**What the task requires**
Bring back every record exactly, except for the pictures, which stay out.

**Material for this exercise**
════

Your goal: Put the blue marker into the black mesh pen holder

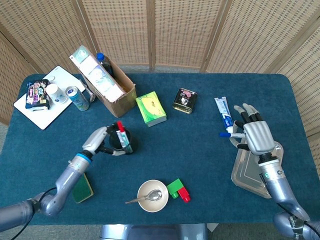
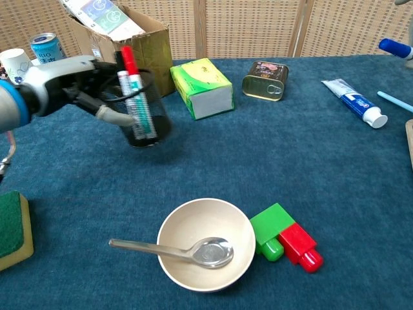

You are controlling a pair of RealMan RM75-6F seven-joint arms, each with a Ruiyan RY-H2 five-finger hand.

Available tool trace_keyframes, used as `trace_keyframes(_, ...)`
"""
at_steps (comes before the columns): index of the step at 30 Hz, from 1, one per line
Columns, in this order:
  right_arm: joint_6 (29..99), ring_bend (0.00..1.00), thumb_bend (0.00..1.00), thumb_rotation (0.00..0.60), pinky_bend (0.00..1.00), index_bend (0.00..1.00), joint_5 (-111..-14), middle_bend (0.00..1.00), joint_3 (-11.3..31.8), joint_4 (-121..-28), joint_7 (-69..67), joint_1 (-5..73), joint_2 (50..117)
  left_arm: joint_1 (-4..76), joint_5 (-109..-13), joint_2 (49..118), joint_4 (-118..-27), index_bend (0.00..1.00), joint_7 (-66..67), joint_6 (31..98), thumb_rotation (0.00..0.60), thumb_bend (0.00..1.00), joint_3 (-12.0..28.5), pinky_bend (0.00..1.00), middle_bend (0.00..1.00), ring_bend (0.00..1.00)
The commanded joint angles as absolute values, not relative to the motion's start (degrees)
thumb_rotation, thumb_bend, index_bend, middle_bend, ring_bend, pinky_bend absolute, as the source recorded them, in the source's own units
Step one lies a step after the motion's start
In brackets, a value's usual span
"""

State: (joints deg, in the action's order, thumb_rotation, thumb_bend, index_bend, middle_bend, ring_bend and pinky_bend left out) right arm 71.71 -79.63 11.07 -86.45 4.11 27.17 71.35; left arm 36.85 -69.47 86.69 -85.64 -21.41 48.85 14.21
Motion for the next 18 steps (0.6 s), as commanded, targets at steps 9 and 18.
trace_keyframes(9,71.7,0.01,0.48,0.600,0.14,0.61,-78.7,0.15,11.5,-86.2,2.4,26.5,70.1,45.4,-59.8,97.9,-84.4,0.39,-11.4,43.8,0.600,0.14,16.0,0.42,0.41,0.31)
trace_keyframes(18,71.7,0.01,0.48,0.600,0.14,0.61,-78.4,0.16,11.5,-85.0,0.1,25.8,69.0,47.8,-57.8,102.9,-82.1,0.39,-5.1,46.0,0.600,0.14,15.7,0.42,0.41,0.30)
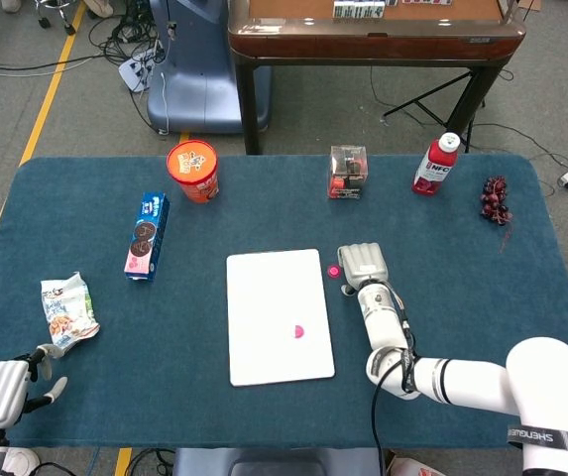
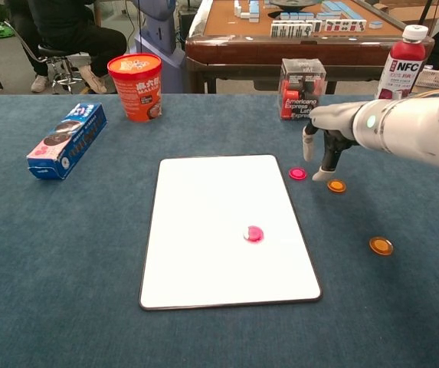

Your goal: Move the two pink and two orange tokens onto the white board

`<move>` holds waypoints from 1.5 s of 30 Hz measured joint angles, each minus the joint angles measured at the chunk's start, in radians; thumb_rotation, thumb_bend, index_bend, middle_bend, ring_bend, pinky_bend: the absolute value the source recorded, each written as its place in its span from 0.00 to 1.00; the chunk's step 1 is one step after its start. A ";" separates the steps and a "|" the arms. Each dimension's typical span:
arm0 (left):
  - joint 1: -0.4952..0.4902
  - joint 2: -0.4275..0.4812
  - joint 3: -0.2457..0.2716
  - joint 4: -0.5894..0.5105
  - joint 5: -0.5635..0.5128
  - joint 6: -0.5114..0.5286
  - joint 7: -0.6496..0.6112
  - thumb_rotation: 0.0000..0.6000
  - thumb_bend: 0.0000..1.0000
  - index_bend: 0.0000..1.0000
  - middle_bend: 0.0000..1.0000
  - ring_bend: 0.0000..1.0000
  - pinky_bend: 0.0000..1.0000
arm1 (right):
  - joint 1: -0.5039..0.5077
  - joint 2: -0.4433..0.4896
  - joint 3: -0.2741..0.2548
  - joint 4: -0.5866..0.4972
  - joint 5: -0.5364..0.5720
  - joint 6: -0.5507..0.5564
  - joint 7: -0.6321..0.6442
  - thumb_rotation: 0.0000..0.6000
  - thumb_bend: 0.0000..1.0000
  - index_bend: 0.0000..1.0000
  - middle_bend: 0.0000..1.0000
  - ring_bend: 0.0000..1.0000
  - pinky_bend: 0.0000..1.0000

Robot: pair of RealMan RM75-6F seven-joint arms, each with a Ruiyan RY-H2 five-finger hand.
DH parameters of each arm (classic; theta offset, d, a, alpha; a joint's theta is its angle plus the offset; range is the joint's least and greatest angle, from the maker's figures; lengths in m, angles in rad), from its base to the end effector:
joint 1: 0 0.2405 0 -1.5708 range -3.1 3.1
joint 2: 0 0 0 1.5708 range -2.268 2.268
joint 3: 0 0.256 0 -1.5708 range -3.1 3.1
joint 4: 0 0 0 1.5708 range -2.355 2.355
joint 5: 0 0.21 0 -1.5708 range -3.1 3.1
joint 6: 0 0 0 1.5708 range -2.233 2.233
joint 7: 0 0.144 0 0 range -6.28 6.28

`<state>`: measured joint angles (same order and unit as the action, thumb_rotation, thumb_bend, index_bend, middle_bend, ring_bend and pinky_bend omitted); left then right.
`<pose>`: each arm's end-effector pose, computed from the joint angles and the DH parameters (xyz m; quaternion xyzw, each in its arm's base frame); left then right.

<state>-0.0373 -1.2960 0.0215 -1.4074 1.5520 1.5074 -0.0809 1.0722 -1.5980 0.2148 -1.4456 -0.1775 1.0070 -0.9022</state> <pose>-0.3372 0.1517 0.1098 -0.5986 -0.4204 -0.3849 0.5629 -0.1240 -0.3919 -0.0295 0.7116 -0.4451 0.1724 0.5156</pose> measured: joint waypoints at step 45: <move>0.017 -0.017 0.006 0.031 -0.006 0.001 -0.032 1.00 0.28 0.51 0.65 0.64 0.78 | 0.068 -0.167 0.055 0.282 0.085 -0.091 -0.091 1.00 0.25 0.44 1.00 1.00 1.00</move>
<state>-0.0201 -1.3127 0.0278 -1.3764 1.5463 1.5086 -0.1126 1.1399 -1.7653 0.2694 -1.1631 -0.0920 0.9159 -0.9934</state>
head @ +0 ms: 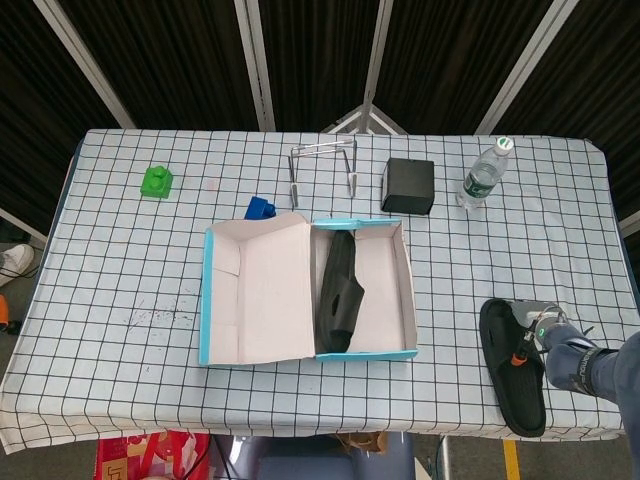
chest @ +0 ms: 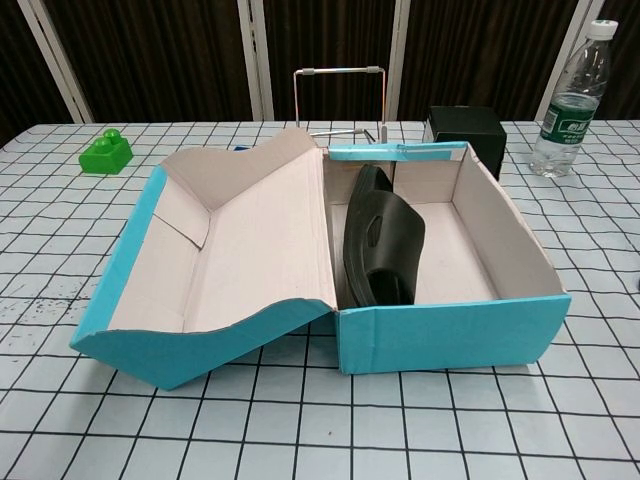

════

**Result**
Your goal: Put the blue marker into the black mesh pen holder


You are controlling a pair of RealMan RM75-6F seven-joint arms, each with a Ruiyan RY-H2 five-finger hand.

Available tool trace_keyframes, used as `trace_keyframes(_, ...)`
"""
at_steps (comes before the columns): index of the step at 30 Hz, from 1, one per line
Columns, in this order:
  right_arm: joint_6 (29..99), ring_bend (0.00..1.00), thumb_bend (0.00..1.00), thumb_rotation (0.00..0.60), pinky_bend (0.00..1.00), index_bend (0.00..1.00), joint_5 (-111..-14), middle_bend (0.00..1.00), joint_3 (-11.3..31.8), joint_4 (-121..-28), joint_7 (-69..67), joint_1 (-5..73), joint_2 (50..117)
  left_arm: joint_1 (-4..76), joint_5 (-109..-13), joint_2 (49..118), joint_4 (-118..-27), index_bend (0.00..1.00), joint_7 (-66..67), joint_6 (31..98), thumb_rotation (0.00..0.60), thumb_bend (0.00..1.00), joint_3 (-12.0..28.5), pinky_bend (0.00..1.00), middle_bend (0.00..1.00), ring_bend (0.00..1.00)
The commanded joint angles as absolute values, not relative to the motion's start (degrees)
thumb_rotation, thumb_bend, index_bend, middle_bend, ring_bend, pinky_bend absolute, as the source recorded them, in the source's own units
Step one lies a step after the motion's start
In brackets, a value's usual span
"""

State: (joints deg, in the action's order, thumb_rotation, thumb_bend, index_bend, middle_bend, ring_bend and pinky_bend left out) right arm 71.71 -79.63 11.07 -86.45 4.11 27.17 71.35; left arm 36.85 -69.47 86.69 -85.64 -21.41 48.85 14.21
Motion for the next 18 steps (0.6 s), as commanded, targets at steps 9 and 18.
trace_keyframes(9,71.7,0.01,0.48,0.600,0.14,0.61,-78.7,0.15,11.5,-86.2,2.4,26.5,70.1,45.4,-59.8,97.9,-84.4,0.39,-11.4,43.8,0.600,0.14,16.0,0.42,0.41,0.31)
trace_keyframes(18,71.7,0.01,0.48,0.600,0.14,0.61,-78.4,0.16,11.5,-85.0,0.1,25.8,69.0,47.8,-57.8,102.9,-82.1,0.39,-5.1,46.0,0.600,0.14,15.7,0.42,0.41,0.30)

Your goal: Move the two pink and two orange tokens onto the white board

`<move>` holds waypoints from 1.5 s of 30 Hz measured joint angles, each minus the joint angles measured at the chunk's start, in radians; thumb_rotation, thumb_bend, index_bend, middle_bend, ring_bend, pinky_bend: the absolute value the source recorded, each written as its place in its span from 0.00 to 1.00; the chunk's step 1 is one step after its start. A ";" separates the steps and a "|" the arms. Each dimension's typical span:
arm0 (left):
  - joint 1: -0.4952..0.4902
  - joint 2: -0.4275..0.4812
  - joint 3: -0.2457..0.2716
  - joint 4: -0.5894..0.5105
  - joint 5: -0.5635..0.5128
  - joint 6: -0.5114..0.5286
  - joint 7: -0.6496..0.6112
  - thumb_rotation: 0.0000..0.6000
  - thumb_bend: 0.0000..1.0000
  - index_bend: 0.0000..1.0000
  - middle_bend: 0.0000..1.0000
  - ring_bend: 0.0000..1.0000
  - pinky_bend: 0.0000..1.0000
arm1 (right):
  - joint 1: -0.5039..0.5077
  - joint 2: -0.4433..0.4896
  - joint 3: -0.2741..0.2548
  - joint 4: -0.5866..0.4972
  - joint 5: -0.5364..0.5720
  - joint 6: -0.5507..0.5564
  - joint 7: -0.6321..0.6442
  - thumb_rotation: 0.0000..0.6000
  - thumb_bend: 0.0000..1.0000
  - index_bend: 0.0000..1.0000
  - middle_bend: 0.0000..1.0000
  - ring_bend: 0.0000..1.0000
  - pinky_bend: 0.0000..1.0000

Robot: pair of RealMan RM75-6F seven-joint arms, each with a Ruiyan RY-H2 five-finger hand.
DH parameters of each arm (classic; theta offset, d, a, alpha; a joint's theta is its angle plus the offset; range is the joint's least and greatest angle, from the maker's figures; lengths in m, angles in rad), from its base to the end effector:
joint 1: 0 0.2405 0 -1.5708 range -3.1 3.1
joint 2: 0 0 0 1.5708 range -2.268 2.268
joint 3: 0 0.256 0 -1.5708 range -3.1 3.1
joint 4: 0 0 0 1.5708 range -2.355 2.355
joint 5: 0 0.21 0 -1.5708 range -3.1 3.1
joint 6: 0 0 0 1.5708 range -2.233 2.233
joint 7: 0 0.144 0 0 range -6.28 6.28

`<state>`: measured joint angles (same order and unit as the action, thumb_rotation, thumb_bend, index_bend, middle_bend, ring_bend and pinky_bend omitted); left then right.
`<pose>`: each arm's end-effector pose, computed from the joint angles and the DH parameters (xyz m; quaternion xyzw, each in its arm's base frame); left then right.

<state>-0.0373 -1.2960 0.0215 -1.4074 1.5520 1.5074 -0.0809 1.0722 -1.5980 0.2148 -1.4456 -0.1775 1.0070 -0.9022</state> <pose>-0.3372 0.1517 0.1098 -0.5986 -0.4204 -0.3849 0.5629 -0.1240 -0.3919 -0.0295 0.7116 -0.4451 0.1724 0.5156</pose> measured: joint waypoints at step 45: <move>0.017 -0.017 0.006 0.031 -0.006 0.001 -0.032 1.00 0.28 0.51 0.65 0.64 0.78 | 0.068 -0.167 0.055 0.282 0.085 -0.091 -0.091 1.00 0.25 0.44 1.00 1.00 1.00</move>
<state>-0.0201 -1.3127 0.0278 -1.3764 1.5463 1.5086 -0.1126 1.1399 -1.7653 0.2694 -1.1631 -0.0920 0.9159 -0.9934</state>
head @ +0 ms: 
chest @ +0 ms: 

The answer is now complete.